Given the material below, output exactly the lines from the line with "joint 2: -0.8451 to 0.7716" to the line with "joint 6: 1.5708", both ends included, and no other lines.
*** Opening The data ***
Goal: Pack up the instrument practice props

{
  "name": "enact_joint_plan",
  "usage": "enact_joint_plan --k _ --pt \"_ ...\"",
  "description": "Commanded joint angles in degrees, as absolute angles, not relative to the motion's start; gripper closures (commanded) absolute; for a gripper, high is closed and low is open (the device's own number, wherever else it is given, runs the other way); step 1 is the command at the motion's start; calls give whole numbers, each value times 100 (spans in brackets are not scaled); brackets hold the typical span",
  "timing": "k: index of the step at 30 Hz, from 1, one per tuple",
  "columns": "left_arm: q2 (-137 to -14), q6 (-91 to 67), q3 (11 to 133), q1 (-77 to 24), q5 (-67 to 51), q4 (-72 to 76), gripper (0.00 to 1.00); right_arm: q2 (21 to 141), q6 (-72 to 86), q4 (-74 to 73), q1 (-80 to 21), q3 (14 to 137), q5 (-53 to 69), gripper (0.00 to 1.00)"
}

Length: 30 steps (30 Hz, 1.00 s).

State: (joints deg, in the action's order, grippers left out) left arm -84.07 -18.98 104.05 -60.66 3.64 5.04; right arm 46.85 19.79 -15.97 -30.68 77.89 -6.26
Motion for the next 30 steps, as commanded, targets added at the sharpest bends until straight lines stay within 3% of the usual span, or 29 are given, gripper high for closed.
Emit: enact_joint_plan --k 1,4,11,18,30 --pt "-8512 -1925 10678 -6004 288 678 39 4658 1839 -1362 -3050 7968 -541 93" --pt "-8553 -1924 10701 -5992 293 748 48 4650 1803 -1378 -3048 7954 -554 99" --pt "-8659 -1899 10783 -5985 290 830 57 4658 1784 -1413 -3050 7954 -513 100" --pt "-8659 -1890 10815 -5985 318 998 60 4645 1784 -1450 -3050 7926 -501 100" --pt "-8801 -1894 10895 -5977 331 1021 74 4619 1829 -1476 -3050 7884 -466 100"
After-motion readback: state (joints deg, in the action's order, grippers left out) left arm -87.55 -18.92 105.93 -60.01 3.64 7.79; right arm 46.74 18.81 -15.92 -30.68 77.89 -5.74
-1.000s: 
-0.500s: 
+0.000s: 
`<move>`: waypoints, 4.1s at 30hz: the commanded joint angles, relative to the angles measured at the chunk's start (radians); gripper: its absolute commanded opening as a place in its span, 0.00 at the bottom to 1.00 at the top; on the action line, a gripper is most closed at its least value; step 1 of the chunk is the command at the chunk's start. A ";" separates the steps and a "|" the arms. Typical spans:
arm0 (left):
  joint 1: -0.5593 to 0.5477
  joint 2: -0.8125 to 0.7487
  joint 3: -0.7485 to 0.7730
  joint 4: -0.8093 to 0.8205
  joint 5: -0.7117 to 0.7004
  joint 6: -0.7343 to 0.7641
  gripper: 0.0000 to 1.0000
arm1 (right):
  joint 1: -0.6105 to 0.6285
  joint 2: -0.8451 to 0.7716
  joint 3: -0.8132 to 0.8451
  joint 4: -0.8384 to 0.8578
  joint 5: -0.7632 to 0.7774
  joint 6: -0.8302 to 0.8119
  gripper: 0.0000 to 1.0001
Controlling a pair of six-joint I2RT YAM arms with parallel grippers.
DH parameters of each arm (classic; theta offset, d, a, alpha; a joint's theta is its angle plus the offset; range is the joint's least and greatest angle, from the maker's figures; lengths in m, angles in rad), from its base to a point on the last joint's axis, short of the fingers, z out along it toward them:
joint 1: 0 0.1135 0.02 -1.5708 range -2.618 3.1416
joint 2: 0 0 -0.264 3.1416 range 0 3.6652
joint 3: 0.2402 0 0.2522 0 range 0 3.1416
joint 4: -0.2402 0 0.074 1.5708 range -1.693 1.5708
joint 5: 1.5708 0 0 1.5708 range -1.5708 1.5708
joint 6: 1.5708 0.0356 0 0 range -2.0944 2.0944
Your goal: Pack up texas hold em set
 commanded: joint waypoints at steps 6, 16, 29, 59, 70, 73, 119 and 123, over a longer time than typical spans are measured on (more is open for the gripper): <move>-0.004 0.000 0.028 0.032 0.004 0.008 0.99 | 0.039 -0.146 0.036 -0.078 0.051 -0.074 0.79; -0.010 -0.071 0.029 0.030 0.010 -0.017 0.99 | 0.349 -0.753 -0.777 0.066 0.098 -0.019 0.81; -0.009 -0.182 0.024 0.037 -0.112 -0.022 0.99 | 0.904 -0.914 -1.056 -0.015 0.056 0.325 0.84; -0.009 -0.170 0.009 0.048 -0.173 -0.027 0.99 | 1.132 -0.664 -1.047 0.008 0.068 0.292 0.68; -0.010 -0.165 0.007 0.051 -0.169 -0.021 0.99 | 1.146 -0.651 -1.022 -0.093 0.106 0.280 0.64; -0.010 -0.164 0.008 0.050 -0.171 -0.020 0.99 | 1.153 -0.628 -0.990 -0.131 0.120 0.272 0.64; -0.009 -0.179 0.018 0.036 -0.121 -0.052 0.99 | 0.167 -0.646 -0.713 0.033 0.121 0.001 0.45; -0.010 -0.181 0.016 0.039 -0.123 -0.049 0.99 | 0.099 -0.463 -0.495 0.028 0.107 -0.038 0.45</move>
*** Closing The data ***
- Result for this task -
  joint 2: -0.8451 to 0.7716
  joint 3: -0.8132 to 0.8451
  joint 4: -0.8384 to 0.8578
  joint 5: -0.7632 to 0.7774
  joint 6: -0.8302 to 0.8119
  gripper: 0.0000 to 1.0001
Controlling a pair of six-joint I2RT YAM arms with parallel grippers.
DH parameters of each arm (classic; theta offset, d, a, alpha; a joint's theta is its angle plus the offset; range is the joint's least and greatest angle, from the maker's figures; lengths in m, angles in rad), from its base to a point on the last joint's axis, short of the fingers, z out along it toward them:
joint 1: 0 0.1135 0.02 -1.5708 range -2.618 3.1416
joint 2: 0 0 -0.264 3.1416 range 0 3.6652
joint 3: 0.2402 0 0.2522 0 range 0 3.1416
joint 4: -0.2402 0 0.074 1.5708 range -1.693 1.5708
joint 5: 1.5708 0 0 1.5708 range -1.5708 1.5708
joint 6: 1.5708 0.0356 0 0 range -2.0944 2.0944

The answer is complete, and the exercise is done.